E os princípios elevados, de que eles se orgulham quando entram no
jogo, desaparecem por força das conveniências. Um deles, de seu nome
Robert, tem uma posição pró-escolha em matéria de aborto. Perante um
auditório mais conservador, passa a defender uma posição pró-vida com o
mesmo fervor. “Agora entendo melhor por que os políticos mentem para
serem eleitos”, diz ele em entrevista posterior, como se tivesse tido a
iluminação de uma vida.
Acontece que o documentário não pode ser reduzido a uma escola de
cínicos ou mentecaptos. E quem esperava O Senhor das Moscas errou. Ali,
no contato com centenas de outros jovens, o fanatismo desce um degrau e
eles também estão dispostos ao diálogo e ao consenso. Exatamente como os
“Pais Fundadores” desejavam: a única forma de moderar o poder das
facções é pelo governo representativo, dizia James Madison. O
representante, acrescentava Madison, só pode ser eleito se ele for capaz
de se moderar para servir às várias sensibilidades políticas.
Além disso, a democracia pode ser imperfeita e a visão que temos do
seu funcionamento remete-nos para a famosa fábrica de salsichas. Mas
qual é a alternativa? Cidadãos apáticos que desertam da democracia? Pior
ainda: regimes autoritários em que a política é reservada a uma
oligarquia corrupta? Prefiro a fábrica de salsichas. E prefiro o final
tragicômico de Boys State, quando os perdedores choram amargamente.
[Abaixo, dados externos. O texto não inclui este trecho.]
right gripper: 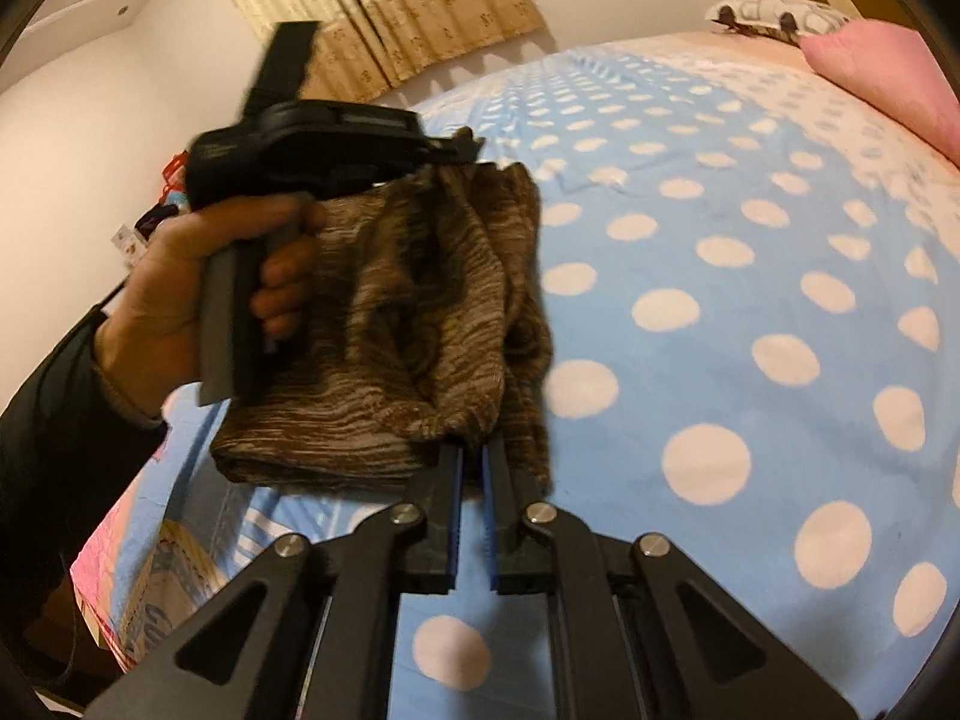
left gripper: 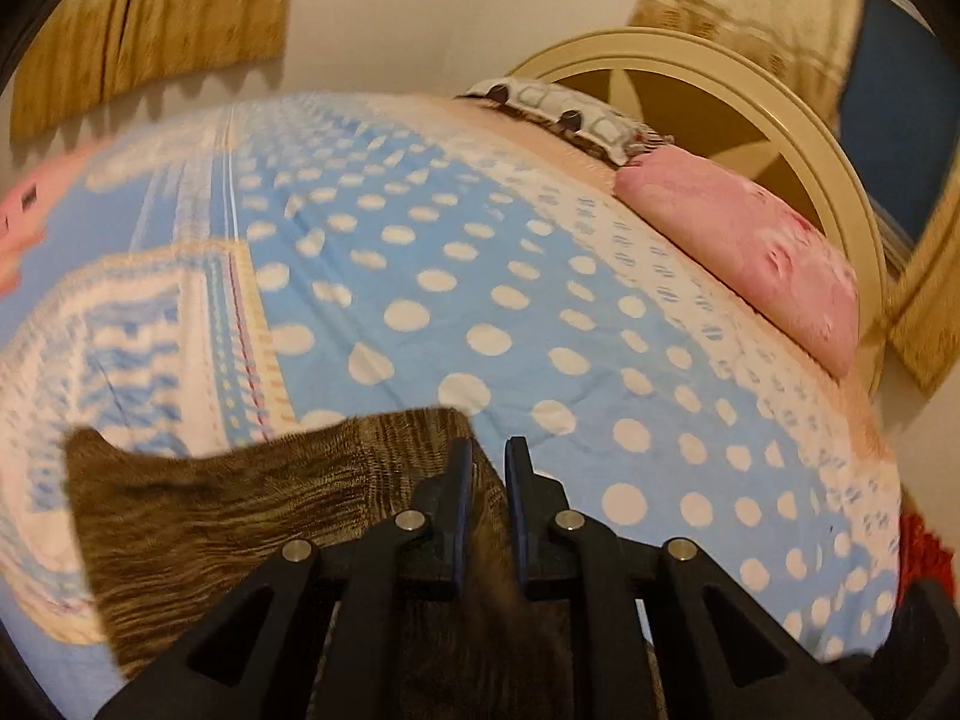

Enoch Powell, um importante político inglês (que caiu em desgraça por
causa de um único discurso contra a imigração), costumava dizer que
todas as carreiras políticas terminam em fracasso. Essa verdade, que
tende a escapar a políticos profissionais, é talvez a grande lição que
todos levam para casa.
Num ponto, porém, concordo sem reservas com Anthony Lane: seria bom
revisitar os rapazes daqui a algumas décadas, só para ver aonde eles
chegaram. Quem sabe? No passado, um dos mais famosos participantes desta
experiência foi o jovem Bill Clinton. Que, pensando bem, talvez se
tivesse saído melhor como presidente se, aos 17 anos, tivesse usado a
energia da idade em outros carnavais.